- WHAT YOU SHOULD DO
Scan the records below for the word "monitor". Copy each line where it appears.

- MATERIAL TO PROCESS
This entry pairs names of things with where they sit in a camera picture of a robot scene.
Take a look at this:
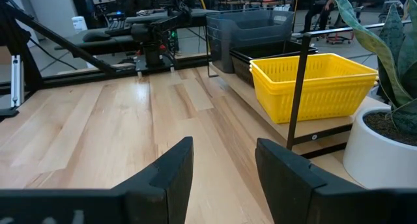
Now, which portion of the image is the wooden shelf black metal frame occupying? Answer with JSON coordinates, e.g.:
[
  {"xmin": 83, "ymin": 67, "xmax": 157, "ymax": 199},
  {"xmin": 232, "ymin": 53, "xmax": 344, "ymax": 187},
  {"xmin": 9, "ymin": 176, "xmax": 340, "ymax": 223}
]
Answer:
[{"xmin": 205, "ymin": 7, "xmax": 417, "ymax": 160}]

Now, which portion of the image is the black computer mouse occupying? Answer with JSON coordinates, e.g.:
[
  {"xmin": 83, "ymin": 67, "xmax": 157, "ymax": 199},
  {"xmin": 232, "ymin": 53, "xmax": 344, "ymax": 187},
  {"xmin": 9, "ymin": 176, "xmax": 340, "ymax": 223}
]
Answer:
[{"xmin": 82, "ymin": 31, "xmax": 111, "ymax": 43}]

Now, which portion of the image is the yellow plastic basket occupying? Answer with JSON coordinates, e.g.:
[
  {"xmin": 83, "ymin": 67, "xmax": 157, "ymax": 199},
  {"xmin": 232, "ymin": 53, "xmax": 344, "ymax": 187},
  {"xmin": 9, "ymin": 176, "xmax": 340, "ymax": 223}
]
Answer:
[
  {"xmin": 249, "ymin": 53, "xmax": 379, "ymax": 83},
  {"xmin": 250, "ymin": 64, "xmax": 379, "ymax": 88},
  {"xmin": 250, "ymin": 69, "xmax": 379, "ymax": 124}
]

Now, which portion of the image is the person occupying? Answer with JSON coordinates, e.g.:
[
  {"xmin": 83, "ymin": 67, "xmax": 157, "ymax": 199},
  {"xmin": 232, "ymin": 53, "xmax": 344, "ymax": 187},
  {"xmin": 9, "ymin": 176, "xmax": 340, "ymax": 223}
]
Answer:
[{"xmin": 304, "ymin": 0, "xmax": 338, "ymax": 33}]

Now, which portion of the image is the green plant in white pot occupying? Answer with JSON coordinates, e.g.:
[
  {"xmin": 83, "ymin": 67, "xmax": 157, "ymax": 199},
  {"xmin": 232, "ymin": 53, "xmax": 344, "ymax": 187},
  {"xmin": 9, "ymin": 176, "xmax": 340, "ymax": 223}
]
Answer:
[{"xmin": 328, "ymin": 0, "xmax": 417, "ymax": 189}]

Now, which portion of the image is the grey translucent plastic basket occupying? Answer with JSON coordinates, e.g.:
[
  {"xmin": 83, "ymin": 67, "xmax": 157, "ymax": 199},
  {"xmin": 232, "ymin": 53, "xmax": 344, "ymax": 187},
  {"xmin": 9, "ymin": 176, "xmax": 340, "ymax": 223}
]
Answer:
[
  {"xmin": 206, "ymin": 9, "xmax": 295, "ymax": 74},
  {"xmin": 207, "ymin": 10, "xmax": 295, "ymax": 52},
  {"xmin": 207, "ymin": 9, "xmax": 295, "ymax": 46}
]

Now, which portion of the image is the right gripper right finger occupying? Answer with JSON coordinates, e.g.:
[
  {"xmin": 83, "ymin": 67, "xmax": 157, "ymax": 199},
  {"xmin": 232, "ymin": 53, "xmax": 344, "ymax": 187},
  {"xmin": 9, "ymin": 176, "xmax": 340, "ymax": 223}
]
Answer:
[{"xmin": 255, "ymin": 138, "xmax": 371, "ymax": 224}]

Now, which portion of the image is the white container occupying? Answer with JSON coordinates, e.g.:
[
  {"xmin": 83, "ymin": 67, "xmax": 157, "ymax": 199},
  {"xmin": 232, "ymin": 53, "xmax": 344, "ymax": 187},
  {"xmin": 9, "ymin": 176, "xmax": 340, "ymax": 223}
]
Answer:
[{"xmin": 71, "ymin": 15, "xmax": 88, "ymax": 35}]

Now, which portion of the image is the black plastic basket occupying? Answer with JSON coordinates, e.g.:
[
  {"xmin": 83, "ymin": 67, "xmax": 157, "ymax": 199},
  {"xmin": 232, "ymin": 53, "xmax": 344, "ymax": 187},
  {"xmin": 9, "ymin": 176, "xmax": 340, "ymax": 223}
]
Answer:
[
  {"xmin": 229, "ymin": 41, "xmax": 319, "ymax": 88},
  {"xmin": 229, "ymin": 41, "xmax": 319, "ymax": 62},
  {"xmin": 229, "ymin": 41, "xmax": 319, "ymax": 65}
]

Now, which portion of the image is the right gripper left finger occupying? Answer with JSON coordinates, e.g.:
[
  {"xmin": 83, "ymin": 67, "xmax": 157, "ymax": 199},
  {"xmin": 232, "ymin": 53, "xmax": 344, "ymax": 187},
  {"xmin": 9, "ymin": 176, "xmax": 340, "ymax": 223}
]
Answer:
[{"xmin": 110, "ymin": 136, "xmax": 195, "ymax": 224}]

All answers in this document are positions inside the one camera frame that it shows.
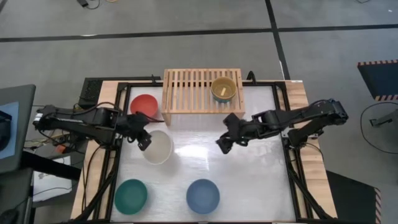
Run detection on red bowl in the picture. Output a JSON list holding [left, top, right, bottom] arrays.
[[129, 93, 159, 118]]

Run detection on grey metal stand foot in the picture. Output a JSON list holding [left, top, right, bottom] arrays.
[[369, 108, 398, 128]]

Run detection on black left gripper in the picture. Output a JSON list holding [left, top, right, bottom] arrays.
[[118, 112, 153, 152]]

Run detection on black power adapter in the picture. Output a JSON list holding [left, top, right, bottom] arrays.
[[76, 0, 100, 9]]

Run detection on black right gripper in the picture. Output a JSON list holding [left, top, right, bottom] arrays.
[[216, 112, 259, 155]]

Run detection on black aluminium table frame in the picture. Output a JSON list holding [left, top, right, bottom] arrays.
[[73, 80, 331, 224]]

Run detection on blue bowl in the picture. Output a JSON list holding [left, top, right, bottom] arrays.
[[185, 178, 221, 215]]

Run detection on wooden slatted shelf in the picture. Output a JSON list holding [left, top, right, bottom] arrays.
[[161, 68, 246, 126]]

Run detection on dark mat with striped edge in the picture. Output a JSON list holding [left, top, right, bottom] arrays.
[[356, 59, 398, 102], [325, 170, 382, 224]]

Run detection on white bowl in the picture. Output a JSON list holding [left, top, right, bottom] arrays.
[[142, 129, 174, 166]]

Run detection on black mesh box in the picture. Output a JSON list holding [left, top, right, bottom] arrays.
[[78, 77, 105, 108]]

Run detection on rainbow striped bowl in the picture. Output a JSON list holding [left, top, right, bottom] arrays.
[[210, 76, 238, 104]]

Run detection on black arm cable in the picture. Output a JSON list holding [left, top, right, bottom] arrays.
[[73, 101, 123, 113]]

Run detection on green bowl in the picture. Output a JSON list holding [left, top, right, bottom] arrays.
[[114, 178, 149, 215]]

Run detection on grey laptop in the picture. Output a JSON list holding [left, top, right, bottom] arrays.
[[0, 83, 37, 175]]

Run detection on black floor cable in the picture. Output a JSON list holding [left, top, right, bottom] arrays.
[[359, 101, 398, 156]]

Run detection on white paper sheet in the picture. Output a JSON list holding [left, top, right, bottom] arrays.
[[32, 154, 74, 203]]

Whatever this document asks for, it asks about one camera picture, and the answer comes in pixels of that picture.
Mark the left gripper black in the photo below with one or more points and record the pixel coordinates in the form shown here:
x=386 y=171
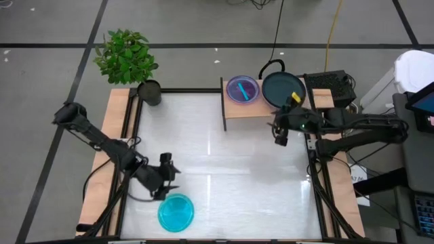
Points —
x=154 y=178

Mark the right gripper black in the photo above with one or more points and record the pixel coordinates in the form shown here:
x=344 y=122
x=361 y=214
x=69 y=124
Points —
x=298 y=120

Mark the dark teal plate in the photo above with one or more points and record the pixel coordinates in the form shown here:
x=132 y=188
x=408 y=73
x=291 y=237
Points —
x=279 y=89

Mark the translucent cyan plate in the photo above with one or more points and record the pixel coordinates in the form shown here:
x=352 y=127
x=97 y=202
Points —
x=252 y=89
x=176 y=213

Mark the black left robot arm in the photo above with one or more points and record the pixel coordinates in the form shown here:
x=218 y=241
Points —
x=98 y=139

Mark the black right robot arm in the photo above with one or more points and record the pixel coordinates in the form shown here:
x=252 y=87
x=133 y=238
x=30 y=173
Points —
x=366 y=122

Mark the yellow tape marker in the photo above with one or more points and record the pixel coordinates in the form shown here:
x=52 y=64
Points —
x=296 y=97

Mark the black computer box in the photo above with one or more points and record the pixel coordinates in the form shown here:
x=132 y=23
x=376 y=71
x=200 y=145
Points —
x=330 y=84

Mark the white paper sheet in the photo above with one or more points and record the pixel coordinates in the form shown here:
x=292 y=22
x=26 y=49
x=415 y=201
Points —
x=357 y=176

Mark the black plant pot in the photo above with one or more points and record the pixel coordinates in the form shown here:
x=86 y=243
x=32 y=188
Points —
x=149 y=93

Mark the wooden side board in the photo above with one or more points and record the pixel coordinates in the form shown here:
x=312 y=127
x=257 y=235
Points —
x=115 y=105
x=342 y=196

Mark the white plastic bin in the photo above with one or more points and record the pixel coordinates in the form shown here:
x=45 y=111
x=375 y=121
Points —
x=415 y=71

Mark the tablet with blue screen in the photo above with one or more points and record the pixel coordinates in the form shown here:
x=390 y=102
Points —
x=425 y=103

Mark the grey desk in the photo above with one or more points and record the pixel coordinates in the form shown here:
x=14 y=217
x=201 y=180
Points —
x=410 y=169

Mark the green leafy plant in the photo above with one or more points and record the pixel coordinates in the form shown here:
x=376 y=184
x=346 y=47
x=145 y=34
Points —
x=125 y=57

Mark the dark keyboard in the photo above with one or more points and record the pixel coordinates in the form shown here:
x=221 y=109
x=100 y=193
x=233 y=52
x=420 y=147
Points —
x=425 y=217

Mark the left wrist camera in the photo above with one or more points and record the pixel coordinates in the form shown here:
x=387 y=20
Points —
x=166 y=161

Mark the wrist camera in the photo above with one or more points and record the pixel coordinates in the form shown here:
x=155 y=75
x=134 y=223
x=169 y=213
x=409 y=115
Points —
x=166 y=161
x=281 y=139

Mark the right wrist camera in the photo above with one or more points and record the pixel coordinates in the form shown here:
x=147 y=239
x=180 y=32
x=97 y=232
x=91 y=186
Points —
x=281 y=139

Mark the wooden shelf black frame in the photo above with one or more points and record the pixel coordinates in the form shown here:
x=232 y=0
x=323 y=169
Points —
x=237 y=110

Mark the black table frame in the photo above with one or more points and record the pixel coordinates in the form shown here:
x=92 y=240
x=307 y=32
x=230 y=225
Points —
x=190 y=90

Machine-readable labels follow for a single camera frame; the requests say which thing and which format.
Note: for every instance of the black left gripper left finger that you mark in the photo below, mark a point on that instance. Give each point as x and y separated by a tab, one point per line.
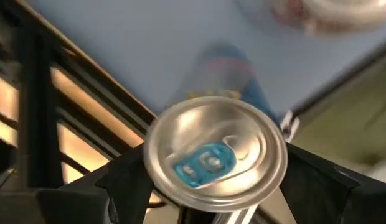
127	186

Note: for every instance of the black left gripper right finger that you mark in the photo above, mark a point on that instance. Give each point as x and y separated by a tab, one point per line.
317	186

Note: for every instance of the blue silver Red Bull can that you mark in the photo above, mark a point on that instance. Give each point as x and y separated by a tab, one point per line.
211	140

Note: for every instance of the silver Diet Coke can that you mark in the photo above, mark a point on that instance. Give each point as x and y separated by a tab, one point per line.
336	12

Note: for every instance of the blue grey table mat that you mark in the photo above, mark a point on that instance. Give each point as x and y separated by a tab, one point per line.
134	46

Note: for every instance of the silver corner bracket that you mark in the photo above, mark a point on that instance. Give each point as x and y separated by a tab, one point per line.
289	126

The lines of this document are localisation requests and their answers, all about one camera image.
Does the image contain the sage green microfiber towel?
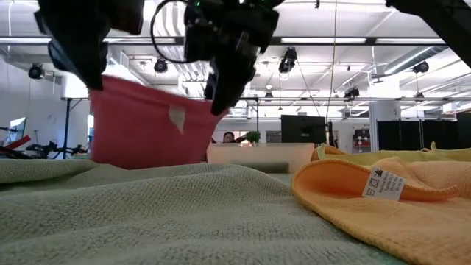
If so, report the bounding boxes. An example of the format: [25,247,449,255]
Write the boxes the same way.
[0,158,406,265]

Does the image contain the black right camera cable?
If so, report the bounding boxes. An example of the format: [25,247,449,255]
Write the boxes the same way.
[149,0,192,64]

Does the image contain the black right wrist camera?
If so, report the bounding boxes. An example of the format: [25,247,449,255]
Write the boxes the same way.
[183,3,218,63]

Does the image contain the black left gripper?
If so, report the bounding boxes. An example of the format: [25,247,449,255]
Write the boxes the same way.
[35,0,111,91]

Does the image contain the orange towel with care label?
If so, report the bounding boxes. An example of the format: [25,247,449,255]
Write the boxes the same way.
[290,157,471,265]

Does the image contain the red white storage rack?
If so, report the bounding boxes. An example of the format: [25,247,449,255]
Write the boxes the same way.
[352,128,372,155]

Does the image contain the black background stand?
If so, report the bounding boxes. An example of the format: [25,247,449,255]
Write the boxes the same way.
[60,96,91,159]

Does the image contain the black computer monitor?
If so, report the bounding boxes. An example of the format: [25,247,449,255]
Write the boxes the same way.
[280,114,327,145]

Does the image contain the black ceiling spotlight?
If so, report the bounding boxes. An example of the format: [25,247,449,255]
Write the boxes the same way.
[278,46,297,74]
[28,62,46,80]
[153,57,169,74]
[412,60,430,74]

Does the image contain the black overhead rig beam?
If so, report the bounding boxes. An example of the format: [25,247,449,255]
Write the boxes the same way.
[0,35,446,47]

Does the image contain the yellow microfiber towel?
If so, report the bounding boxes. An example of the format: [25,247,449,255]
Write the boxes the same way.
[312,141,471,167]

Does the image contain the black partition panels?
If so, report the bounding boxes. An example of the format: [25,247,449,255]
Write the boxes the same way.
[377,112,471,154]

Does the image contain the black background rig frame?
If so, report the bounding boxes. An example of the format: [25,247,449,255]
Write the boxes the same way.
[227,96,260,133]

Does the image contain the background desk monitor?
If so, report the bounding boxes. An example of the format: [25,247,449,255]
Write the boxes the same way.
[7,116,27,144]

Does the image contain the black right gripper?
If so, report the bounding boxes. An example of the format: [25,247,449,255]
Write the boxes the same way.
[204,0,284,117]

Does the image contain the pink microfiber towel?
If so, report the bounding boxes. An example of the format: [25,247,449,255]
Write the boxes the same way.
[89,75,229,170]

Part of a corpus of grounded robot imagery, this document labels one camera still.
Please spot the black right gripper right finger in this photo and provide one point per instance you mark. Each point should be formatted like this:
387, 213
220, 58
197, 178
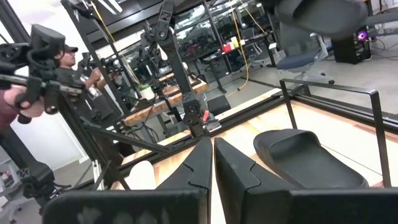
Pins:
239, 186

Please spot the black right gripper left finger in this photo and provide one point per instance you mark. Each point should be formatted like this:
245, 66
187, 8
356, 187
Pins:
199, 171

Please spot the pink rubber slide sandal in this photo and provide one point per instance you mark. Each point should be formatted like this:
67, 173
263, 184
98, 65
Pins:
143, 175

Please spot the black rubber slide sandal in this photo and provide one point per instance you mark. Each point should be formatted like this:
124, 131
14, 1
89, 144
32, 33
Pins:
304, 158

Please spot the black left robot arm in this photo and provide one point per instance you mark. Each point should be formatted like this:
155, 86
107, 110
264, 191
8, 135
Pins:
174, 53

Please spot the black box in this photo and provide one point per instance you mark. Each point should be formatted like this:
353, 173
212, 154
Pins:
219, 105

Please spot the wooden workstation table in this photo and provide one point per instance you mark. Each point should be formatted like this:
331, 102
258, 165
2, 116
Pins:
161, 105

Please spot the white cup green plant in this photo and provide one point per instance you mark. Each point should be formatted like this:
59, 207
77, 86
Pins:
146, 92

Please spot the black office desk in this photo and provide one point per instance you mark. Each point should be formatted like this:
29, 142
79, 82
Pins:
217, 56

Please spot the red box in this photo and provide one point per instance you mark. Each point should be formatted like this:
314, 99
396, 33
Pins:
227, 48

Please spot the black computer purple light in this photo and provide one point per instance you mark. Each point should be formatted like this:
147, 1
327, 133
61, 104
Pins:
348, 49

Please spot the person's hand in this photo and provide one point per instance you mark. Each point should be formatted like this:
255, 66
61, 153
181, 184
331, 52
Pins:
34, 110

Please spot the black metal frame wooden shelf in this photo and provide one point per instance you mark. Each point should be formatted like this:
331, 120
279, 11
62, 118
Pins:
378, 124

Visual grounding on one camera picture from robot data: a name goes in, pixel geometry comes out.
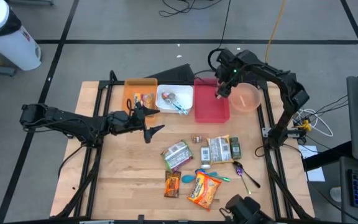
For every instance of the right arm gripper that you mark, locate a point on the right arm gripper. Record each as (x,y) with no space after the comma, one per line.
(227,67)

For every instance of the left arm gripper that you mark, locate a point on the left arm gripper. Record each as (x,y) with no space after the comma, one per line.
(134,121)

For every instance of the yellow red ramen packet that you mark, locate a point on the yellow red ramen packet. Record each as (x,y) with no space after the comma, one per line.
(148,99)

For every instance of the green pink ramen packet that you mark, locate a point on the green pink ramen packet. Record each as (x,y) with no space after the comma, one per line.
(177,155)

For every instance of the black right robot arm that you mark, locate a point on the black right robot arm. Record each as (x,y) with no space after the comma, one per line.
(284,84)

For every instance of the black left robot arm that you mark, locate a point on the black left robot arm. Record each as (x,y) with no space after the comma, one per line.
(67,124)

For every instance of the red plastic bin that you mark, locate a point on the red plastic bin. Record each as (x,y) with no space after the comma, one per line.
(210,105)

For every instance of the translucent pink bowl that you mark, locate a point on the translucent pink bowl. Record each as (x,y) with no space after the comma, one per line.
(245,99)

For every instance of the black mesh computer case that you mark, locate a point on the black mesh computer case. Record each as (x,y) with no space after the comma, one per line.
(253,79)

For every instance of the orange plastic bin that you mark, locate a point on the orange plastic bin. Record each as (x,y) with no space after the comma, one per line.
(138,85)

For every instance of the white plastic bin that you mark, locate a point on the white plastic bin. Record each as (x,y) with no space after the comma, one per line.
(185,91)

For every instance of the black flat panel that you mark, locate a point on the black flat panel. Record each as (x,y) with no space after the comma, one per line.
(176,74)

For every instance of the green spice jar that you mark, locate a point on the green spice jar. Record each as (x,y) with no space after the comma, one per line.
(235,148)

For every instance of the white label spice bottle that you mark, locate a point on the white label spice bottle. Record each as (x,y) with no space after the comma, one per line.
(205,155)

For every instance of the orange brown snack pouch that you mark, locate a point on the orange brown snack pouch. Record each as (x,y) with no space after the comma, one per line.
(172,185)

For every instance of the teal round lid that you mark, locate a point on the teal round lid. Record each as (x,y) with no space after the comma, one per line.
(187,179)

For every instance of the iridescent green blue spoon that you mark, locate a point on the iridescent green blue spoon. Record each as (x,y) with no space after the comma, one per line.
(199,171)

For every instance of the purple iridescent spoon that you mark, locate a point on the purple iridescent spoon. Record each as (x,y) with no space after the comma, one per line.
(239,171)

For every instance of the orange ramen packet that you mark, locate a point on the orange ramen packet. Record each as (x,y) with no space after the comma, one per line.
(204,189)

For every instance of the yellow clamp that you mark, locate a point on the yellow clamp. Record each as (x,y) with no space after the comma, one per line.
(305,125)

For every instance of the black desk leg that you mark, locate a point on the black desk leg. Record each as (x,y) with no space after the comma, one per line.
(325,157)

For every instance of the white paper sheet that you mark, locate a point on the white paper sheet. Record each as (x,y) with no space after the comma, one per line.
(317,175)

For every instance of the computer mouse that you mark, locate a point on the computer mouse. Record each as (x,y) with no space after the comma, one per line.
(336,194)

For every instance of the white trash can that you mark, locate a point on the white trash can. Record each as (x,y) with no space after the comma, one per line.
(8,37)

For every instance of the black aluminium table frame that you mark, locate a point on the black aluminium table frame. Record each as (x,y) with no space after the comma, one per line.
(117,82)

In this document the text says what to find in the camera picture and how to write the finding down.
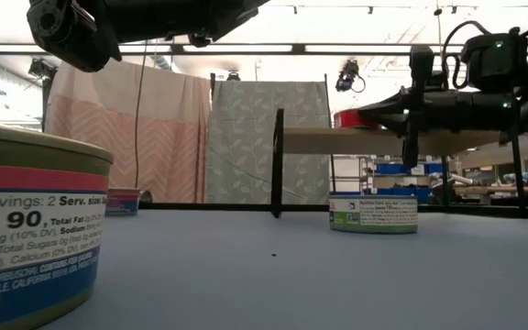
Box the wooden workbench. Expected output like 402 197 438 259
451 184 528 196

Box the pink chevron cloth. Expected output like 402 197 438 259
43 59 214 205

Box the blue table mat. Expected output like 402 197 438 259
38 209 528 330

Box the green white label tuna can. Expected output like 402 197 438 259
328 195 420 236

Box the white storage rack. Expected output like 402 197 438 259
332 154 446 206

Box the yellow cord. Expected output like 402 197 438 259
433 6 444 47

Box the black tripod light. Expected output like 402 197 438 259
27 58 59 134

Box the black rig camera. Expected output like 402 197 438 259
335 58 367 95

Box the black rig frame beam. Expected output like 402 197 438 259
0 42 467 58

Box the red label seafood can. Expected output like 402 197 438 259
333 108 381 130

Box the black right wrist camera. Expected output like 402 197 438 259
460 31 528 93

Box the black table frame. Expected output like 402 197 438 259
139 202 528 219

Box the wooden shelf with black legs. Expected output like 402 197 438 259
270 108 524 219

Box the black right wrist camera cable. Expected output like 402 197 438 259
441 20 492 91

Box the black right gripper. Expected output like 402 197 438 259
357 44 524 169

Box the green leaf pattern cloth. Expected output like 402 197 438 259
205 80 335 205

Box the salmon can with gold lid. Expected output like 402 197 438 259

- SOLUTION TO THIS PROBLEM
Does the image contain the black computer monitor?
Does the image contain the background desk monitor?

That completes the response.